The night of our wedding anniversary should have been nothing more than clinking glasses, quiet laughter, and the warm glow of candles.
Instead, it became the first move in a game I didn’t know I was playing.
We were surrounded by family. My husband raised his glass with an unreadable smile. I mirrored him—until I caught it.
A subtle tilt of his wrist.
A few drops of something slipping into my wine.
A cold knot coiled in my stomach. I didn’t blink. I didn’t breathe. I simply waited for the moment he turned his head, then switched my glass with the one belonging to his sister, seated beside me.
Ten minutes later, our glasses touched. We drank.

And she collapsed.
Chaos erupted—chairs scraping, shouts filling the room. My husband’s face twisted into surprise so convincing I almost believed him. Almost.
But then he whispered, barely loud enough for me to hear:
“No… she shouldn’t have been drinking. I switched the glasses…”
My heart stilled. So I was right. Whatever he planned, it had been meant for me.

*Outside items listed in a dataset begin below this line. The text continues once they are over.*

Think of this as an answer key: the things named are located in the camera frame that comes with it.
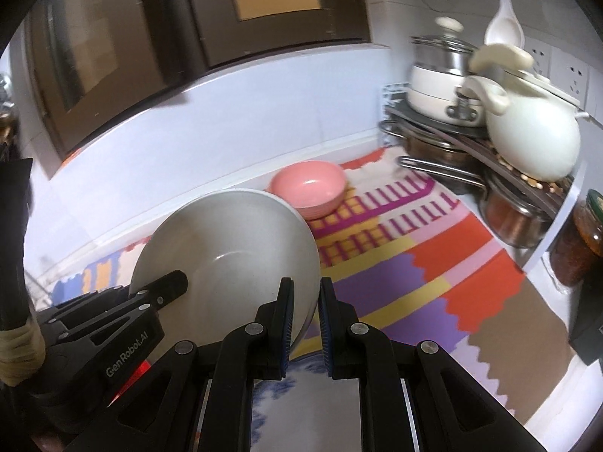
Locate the colourful patterned mat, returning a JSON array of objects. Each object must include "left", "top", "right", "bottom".
[{"left": 49, "top": 147, "right": 573, "bottom": 429}]

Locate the white power cord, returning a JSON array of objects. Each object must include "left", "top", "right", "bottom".
[{"left": 572, "top": 108, "right": 603, "bottom": 130}]

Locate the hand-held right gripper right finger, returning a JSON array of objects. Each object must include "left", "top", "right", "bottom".
[{"left": 318, "top": 278, "right": 534, "bottom": 452}]

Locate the white bowl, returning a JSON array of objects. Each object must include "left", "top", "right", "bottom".
[{"left": 129, "top": 189, "right": 322, "bottom": 354}]

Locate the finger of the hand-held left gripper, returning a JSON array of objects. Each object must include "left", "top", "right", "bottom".
[
  {"left": 35, "top": 286, "right": 138, "bottom": 329},
  {"left": 55, "top": 270, "right": 189, "bottom": 345}
]

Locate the steel lid with cream knob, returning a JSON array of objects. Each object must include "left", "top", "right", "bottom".
[{"left": 411, "top": 16, "right": 479, "bottom": 77}]

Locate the white wall socket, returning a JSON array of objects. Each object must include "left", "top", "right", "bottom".
[
  {"left": 523, "top": 38, "right": 553, "bottom": 77},
  {"left": 549, "top": 49, "right": 591, "bottom": 105}
]

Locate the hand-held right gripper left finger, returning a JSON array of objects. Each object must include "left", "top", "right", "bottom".
[{"left": 61, "top": 277, "right": 297, "bottom": 452}]

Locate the pink bowl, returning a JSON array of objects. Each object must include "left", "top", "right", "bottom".
[
  {"left": 268, "top": 161, "right": 348, "bottom": 212},
  {"left": 294, "top": 188, "right": 348, "bottom": 221}
]

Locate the large blue floral white plate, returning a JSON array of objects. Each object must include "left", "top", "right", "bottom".
[{"left": 252, "top": 355, "right": 361, "bottom": 452}]

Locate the white rice spoon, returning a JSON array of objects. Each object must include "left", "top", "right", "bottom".
[{"left": 485, "top": 0, "right": 523, "bottom": 49}]

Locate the dark object with beige wrap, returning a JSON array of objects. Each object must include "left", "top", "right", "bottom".
[{"left": 0, "top": 157, "right": 46, "bottom": 387}]

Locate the white ceramic casserole pot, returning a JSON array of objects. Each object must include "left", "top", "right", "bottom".
[{"left": 459, "top": 44, "right": 582, "bottom": 182}]

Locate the steel pot with long handle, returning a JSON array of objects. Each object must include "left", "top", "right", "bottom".
[{"left": 397, "top": 131, "right": 487, "bottom": 190}]

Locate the brown window frame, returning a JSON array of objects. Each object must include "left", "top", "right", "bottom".
[{"left": 23, "top": 0, "right": 396, "bottom": 165}]

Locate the metal corner pot rack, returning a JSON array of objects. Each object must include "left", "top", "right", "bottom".
[{"left": 379, "top": 82, "right": 585, "bottom": 269}]

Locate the glass jar of red sauce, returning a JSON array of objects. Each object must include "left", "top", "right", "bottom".
[{"left": 551, "top": 189, "right": 603, "bottom": 288}]

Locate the cream electric pot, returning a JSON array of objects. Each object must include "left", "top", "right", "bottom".
[{"left": 407, "top": 63, "right": 486, "bottom": 126}]

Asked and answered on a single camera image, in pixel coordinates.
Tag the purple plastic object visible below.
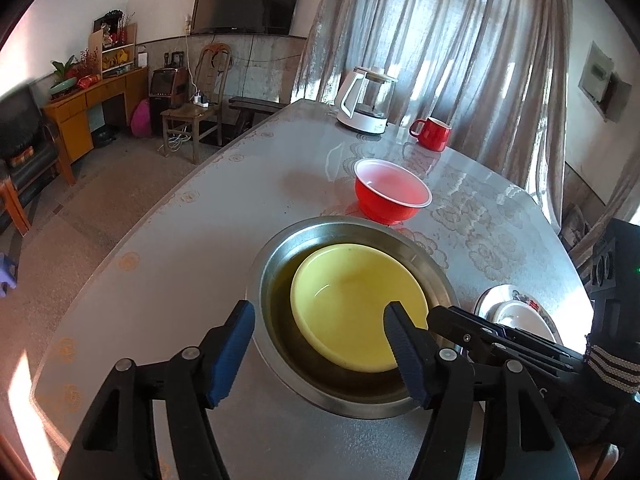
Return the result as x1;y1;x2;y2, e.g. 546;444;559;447
0;254;19;297

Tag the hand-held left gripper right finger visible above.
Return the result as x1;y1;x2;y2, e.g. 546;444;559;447
384;301;576;480

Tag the red plastic bowl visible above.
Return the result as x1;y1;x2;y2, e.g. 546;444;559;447
353;158;433;226

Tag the black wall television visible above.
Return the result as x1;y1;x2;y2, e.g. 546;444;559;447
191;0;305;37

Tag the grey sheer curtain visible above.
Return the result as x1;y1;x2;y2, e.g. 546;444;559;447
290;0;576;201

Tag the pink rimmed floral plate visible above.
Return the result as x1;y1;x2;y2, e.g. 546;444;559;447
474;284;557;346

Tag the white cable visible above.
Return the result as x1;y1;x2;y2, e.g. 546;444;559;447
159;132;193;155

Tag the black portable speaker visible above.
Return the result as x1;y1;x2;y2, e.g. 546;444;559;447
149;67;184;111

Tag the orange wooden desk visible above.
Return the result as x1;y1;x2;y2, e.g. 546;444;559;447
41;66;150;163

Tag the white glass electric kettle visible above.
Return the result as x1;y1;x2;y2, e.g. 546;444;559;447
336;66;399;137

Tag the pink bag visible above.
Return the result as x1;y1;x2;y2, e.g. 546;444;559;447
131;99;153;138

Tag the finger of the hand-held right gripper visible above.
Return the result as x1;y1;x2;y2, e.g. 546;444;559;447
426;305;586;361
450;330;585;380

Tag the wall electrical box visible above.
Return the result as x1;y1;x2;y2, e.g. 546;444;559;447
578;42;632;123

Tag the wooden chair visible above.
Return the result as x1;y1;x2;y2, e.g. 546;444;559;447
160;42;233;164

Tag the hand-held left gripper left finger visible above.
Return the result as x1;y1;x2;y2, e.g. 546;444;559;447
57;300;256;480

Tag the red mug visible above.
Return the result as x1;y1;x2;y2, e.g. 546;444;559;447
409;116;453;153

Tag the dark wooden bench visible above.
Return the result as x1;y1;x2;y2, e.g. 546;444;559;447
228;96;291;134

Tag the yellow plastic bowl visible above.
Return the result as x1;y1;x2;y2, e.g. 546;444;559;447
290;243;430;372

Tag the green potted plant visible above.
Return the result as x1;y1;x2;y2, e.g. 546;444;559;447
48;55;82;99

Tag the black leather armchair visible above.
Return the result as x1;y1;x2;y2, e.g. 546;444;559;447
0;165;32;237
0;85;77;201

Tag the wooden display shelf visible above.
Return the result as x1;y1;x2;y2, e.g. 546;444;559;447
89;10;137;78

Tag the stainless steel bowl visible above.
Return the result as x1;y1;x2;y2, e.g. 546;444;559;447
248;215;458;418

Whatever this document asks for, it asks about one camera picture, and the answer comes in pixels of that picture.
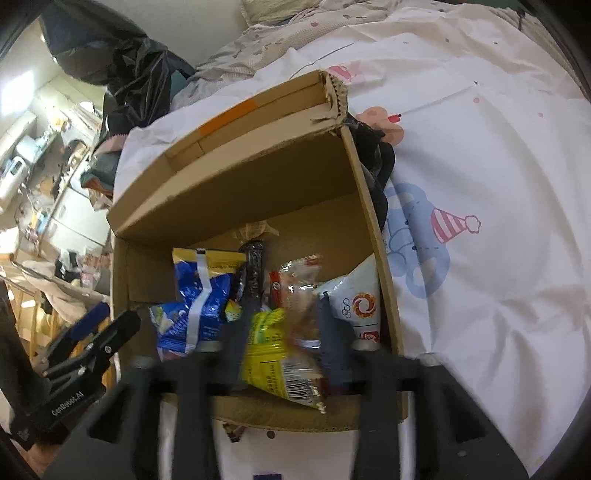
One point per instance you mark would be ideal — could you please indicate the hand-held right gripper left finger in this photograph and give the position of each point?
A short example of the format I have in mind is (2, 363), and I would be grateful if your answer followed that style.
(233, 350)

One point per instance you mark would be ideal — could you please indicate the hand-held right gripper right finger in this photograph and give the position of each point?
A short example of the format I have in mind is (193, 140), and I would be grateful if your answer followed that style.
(334, 350)

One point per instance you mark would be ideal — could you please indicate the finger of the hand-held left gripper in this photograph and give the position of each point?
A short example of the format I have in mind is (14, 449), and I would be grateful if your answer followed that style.
(87, 321)
(120, 330)

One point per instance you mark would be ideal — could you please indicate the yellow snack packet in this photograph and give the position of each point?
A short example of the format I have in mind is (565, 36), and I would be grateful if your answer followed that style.
(268, 346)

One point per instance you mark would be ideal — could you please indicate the dark blue snack packet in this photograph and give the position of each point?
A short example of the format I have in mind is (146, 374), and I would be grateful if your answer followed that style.
(212, 295)

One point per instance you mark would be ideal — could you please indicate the clear bread packet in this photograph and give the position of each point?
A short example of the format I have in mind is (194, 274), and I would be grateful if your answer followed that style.
(300, 295)

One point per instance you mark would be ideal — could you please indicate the long red white snack packet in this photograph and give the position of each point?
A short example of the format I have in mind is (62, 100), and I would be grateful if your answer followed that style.
(275, 293)

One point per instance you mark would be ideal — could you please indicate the dark brown clear snack packet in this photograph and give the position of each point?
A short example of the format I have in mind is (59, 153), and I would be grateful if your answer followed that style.
(255, 267)

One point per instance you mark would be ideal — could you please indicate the brown cardboard box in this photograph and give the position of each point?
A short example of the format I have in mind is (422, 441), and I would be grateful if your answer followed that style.
(258, 184)

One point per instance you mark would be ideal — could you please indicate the beige cloth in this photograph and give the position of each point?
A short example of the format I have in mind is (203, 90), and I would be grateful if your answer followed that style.
(60, 290)

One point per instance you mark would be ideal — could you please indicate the blue white snack packet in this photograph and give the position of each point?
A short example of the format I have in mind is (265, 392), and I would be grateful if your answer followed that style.
(168, 327)

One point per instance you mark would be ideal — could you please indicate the wooden rack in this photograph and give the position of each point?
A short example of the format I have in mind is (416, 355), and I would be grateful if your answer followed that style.
(36, 323)

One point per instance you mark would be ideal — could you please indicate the white cabinet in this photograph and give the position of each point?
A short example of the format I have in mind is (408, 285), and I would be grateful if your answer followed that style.
(78, 221)

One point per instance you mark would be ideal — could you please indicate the teal orange cloth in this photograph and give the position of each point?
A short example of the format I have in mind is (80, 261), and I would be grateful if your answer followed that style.
(99, 175)

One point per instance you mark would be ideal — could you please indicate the white printed bed sheet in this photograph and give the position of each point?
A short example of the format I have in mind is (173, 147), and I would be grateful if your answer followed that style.
(485, 300)

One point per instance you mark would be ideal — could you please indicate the white kitchen appliance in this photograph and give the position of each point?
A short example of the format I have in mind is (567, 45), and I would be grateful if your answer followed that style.
(13, 170)

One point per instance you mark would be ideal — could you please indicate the black cloth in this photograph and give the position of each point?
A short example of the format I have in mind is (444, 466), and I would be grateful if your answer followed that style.
(376, 161)

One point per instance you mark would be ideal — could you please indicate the black plastic bag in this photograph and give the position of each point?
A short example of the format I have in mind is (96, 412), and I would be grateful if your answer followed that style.
(134, 74)

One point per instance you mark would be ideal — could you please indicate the floral quilt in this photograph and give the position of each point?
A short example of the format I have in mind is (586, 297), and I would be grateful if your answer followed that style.
(277, 46)

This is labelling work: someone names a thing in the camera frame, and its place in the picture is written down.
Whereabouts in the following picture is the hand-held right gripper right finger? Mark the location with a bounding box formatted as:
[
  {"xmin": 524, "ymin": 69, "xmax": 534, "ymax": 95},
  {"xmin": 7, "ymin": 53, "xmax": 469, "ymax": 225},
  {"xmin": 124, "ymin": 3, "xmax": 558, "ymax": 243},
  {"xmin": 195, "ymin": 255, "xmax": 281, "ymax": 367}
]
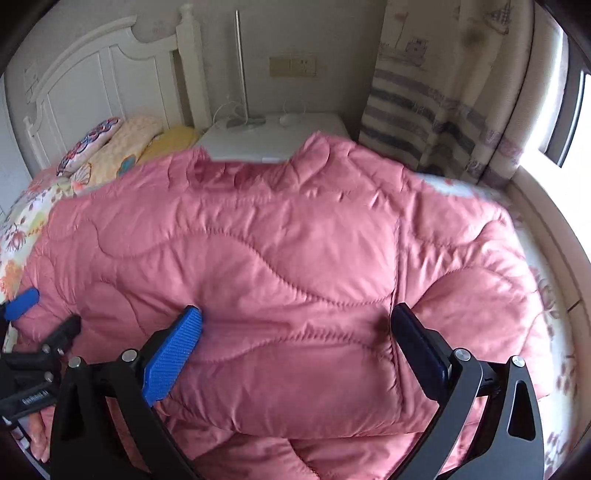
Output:
[{"xmin": 390, "ymin": 302, "xmax": 546, "ymax": 480}]

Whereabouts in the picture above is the white nightstand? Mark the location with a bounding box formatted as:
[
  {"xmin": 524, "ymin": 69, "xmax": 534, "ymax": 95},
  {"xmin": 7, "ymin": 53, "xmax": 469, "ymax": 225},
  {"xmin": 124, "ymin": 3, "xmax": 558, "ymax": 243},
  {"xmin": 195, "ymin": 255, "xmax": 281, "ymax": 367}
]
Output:
[{"xmin": 196, "ymin": 113, "xmax": 352, "ymax": 164}]

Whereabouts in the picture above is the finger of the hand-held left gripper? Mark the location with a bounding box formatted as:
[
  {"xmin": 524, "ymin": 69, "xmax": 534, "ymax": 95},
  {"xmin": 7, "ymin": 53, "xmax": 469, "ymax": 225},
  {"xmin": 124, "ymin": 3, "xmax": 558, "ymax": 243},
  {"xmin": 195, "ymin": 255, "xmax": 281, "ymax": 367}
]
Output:
[
  {"xmin": 39, "ymin": 314, "xmax": 83, "ymax": 358},
  {"xmin": 0, "ymin": 288, "xmax": 41, "ymax": 324}
]

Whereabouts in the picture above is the white wooden headboard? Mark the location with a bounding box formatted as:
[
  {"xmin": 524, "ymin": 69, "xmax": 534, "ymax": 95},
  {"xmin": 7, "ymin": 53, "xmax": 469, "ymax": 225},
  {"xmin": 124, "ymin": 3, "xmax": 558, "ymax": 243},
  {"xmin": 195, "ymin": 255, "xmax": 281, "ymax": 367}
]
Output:
[{"xmin": 23, "ymin": 4, "xmax": 211, "ymax": 171}]

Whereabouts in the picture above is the beige wall socket panel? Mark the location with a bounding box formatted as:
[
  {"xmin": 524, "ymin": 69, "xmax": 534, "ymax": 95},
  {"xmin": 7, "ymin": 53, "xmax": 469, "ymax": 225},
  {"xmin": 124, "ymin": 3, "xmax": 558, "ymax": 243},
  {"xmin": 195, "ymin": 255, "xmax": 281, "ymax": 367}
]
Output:
[{"xmin": 269, "ymin": 56, "xmax": 317, "ymax": 78}]

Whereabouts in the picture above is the white desk lamp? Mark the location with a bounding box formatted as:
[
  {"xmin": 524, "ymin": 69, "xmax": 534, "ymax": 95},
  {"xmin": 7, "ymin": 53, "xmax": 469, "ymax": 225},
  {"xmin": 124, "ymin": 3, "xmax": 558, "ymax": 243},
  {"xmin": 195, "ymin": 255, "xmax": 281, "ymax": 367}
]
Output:
[{"xmin": 225, "ymin": 10, "xmax": 267, "ymax": 131}]

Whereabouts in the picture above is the pink quilted comforter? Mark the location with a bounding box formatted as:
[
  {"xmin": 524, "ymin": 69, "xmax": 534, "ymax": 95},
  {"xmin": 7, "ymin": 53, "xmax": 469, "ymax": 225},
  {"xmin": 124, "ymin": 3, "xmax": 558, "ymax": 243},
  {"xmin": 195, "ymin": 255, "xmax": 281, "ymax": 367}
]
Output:
[{"xmin": 16, "ymin": 130, "xmax": 552, "ymax": 480}]

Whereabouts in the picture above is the white cable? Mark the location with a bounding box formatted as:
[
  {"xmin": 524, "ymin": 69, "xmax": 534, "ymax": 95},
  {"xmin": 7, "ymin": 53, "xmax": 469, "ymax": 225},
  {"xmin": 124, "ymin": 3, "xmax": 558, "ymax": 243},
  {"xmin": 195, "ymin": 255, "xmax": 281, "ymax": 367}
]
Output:
[{"xmin": 210, "ymin": 102, "xmax": 244, "ymax": 125}]

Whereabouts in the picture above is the colourful patterned pillow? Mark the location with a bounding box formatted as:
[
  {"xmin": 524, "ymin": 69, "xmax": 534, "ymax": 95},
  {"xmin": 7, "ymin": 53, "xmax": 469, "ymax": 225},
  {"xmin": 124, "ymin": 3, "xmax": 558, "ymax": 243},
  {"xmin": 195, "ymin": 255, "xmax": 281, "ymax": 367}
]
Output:
[{"xmin": 56, "ymin": 117, "xmax": 123, "ymax": 177}]

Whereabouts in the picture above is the striped printed curtain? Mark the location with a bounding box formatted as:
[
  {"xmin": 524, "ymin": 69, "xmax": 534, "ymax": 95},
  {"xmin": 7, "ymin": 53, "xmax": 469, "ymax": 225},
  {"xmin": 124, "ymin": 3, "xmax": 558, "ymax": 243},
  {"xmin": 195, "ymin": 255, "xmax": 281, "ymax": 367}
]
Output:
[{"xmin": 359, "ymin": 0, "xmax": 536, "ymax": 188}]

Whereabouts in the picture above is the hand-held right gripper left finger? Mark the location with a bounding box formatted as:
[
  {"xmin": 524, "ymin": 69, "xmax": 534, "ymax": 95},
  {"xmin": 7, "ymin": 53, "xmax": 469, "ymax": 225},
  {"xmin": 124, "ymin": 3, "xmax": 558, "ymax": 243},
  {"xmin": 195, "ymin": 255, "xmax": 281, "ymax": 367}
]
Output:
[{"xmin": 50, "ymin": 305, "xmax": 204, "ymax": 480}]

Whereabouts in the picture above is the window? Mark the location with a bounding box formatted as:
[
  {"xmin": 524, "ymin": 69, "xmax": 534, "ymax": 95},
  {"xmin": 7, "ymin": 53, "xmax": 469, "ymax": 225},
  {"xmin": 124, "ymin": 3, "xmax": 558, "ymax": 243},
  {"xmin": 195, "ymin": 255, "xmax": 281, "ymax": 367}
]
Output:
[{"xmin": 519, "ymin": 18, "xmax": 591, "ymax": 259}]

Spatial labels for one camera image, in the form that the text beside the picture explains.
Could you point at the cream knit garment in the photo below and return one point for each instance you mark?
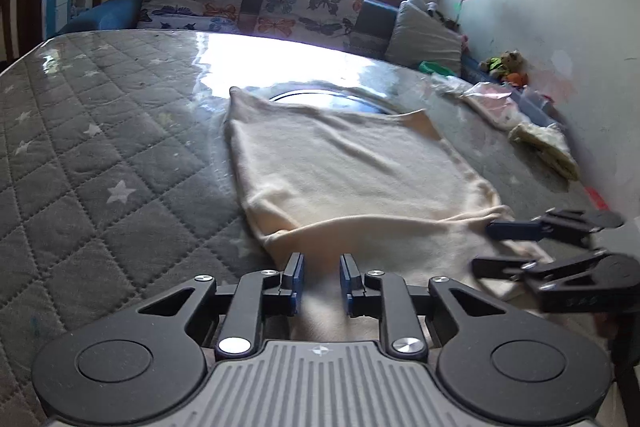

That night, while the others swarmed to the hospital, I sat at our table as if nothing had happened. He approached later, his voice forced into concern.
“How are you feeling?”
“Fine,” I said evenly. “And you?”
He hesitated.
From that moment, I knew the rules had changed. And I would not play the same way twice.
The next morning, I visited his sister in the hospital. Pale, trembling, but alive. The doctor’s words were blunt:
“Serious poisoning. A little more, and she wouldn’t be here.”
At home, he asked, “How is she?”
“Alive,” I replied. “And I remember the glasses weren’t in the same place.”
His fingers twitched. “What do you mean?”
“Nothing yet,” I said softly. “Just an observation.”
That night, he didn’t sleep. Neither did I—except I spent my hours digging.
Pharmacy receipts. Call logs. Screenshots of messages from an unknown number:
“After the anniversary, everything will end.”
I became the perfect wife again. Cooking his favorite meals. Smiling at the right moments. Collecting everything I needed.
One week later, by the fire, he lifted his glass.
“To us.”
“To us,” I echoed—but left my drink untouched.
The knock at the door was perfectly timed.
Two men stood there—one a policeman, the other a private detective.
“Citizen Orlov, you are under arrest on suspicion of attempted murder.”
His face drained. “You set me up?”
“No,” I said, stepping closer. “You set yourself up. I just stayed alive.”
Two months passed. He sat in a detention cell, all evidence stacked against him. But then came a call.
“He wants to see you. Says he’ll tell you the truth—only you.”
Curiosity outweighed caution.
Leaning close through the glass, he murmured,
“You weren’t the target. It was for her. My sister. She knew too much.”
I froze.
“Check her phone,” he said. “Then we’ll talk.”
The truth unraveled in whispers and old data.
Her tablet held messages to someone under the name M.O.:
“If she doesn’t leave on her own, we’ll arrange an accident. My brother needs incentive.”
The sister he tried to erase had already planned to erase me.

And M.O. wasn’t a single person—it was a network. A shadow service for those with “problems” too big for the law.
My husband wanted her gone. She wanted me gone. And M.O. could make either happen.
I chose differently. I approached them myself—under another name.
“Do you want revenge?” they asked.
“No. I want control.”
Power changes you. Soon, I could move lives like pieces on a chessboard. People whispered my name in fear—though never my real one.
Then, one night, an unmarked envelope slid beneath my door. Inside—my photo, and three words:
“You’re not the first.”
The game I thought I had mastered… was someone else’s board entirely.
M.O. vanished. The network fractured. People disappeared.
Now I live without a name, without a past—only the steady knowledge that someone, somewhere, is watching.
And when they make their move, I’ll be ready.